Rural communities face significant challenges in meeting the behavioral health needs of those at risk for and/or experiencing SUD/OUD. Rural residents who use opioids are more likely than their urban counterparts to have socioeconomic vulnerabilities, including limited educational attainment, poor health status, lack of health insurance, and low income, which further limit their abilities to access treatment.

Over the course of a four-year period of performance, RCORP award recipients will implement activities that are aligned with the following overarching program goals:

  • Address structural- and systems-level barriers to improve rural residents’ access to quality, integrated SUD/OUD services.
  • Improve the quality and sustainability of rural behavioral health care services through supporting rural health care providers to offer coordinated, evidence-based, trauma-informed SUD/OUD services.
  • Improve the capacity of the behavioral health care system to address rural community risk factors and social determinants of health that affect the behavioral health of rural residents.

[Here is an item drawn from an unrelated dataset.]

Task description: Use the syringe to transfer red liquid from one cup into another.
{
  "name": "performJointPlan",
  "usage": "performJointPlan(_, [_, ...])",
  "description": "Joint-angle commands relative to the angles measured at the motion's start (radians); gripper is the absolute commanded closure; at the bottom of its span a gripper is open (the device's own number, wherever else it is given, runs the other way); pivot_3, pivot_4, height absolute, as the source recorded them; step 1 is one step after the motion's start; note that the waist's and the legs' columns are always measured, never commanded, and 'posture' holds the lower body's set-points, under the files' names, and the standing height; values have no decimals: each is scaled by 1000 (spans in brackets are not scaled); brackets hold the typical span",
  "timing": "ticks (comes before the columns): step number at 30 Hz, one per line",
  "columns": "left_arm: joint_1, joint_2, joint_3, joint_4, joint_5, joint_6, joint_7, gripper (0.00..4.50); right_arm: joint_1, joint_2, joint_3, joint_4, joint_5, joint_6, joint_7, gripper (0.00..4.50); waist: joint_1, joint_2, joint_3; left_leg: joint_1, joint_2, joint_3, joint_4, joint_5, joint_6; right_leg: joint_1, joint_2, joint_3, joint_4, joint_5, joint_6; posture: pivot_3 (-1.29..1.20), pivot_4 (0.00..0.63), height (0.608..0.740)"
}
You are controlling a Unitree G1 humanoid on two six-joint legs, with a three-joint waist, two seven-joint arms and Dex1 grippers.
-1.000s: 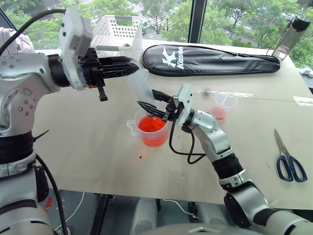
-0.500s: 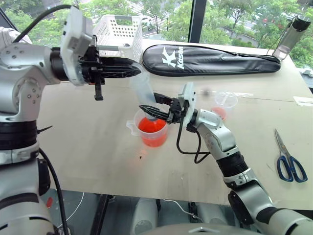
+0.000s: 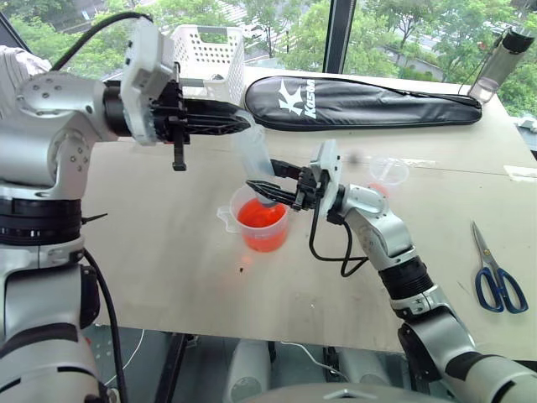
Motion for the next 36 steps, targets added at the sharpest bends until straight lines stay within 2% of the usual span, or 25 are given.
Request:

Some specific activities to be addressed by Project ADAPT include:

  • Convening conversations with parish leaders, state policy makers and others on improving broadband access in rural target areas.
  • Utilizing the Health Information Technology (HIT) to provide residents with the choice of using telehealth visits or in-person visits.
  • Employment of a Peer Support Specialist and Substance Abuse Counselor to provide direct services to the SUD/OUD population.
  • Provide comprehensive, evidence-based community prevention programs.
  • Promote and schedule Mental Health First Aid (MHFA) training in the community.
  • Make training available to individuals and groups on using naloxone for harm reduction.
  • Create opportunities for people affected by the opioid epidemic to tell their stories. Citizens need to see substance use disorder not as a moral failing, but as a chronic medical condition that affects a person’s brain.

Rusty Fornea, executive director of ADAPT, Inc., announced that Rhonda Gunnell will serve as the project director and can be contacted for additional information. According to Fornea, this grant funding provides a great opportunity for the community to become more active in combating the problems of substance and opioid use disorders.